§ **TASK DETAILS**
Only the lines from the one with "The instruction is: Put" through the end of the data are wanted, copied exactly.
(PROVIDED MATERIAL begins)
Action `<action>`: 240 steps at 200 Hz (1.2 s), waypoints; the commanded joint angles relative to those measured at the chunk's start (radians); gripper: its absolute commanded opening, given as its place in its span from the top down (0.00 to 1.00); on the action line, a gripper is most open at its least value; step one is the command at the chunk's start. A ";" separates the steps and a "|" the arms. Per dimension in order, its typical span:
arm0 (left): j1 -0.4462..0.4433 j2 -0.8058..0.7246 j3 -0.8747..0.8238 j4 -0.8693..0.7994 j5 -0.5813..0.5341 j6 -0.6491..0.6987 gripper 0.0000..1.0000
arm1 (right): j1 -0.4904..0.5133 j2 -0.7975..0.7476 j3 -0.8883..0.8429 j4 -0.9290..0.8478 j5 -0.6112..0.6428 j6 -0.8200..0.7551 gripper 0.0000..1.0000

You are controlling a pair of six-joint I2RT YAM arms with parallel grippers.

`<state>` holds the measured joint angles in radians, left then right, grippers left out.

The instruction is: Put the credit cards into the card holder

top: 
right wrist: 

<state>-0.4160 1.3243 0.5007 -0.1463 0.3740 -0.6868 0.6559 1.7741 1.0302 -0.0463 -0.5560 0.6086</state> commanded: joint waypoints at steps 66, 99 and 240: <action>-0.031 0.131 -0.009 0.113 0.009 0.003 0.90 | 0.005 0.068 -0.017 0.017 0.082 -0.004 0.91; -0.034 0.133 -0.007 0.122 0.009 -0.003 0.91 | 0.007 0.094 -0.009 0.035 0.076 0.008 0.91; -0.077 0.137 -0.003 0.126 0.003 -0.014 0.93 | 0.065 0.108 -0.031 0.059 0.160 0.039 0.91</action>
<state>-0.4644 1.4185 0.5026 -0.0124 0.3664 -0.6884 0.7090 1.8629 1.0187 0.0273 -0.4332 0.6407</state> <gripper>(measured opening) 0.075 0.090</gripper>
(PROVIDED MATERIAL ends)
§ **ANSWER BOX**
The instruction is: Put the credit cards into the card holder

top: 
right wrist: 

<state>-0.4160 1.3243 0.5007 -0.1463 0.3740 -0.6868 0.6559 1.7741 1.0302 -0.0463 -0.5560 0.6086</state> commanded: joint waypoints at steps 66, 99 and 240: <action>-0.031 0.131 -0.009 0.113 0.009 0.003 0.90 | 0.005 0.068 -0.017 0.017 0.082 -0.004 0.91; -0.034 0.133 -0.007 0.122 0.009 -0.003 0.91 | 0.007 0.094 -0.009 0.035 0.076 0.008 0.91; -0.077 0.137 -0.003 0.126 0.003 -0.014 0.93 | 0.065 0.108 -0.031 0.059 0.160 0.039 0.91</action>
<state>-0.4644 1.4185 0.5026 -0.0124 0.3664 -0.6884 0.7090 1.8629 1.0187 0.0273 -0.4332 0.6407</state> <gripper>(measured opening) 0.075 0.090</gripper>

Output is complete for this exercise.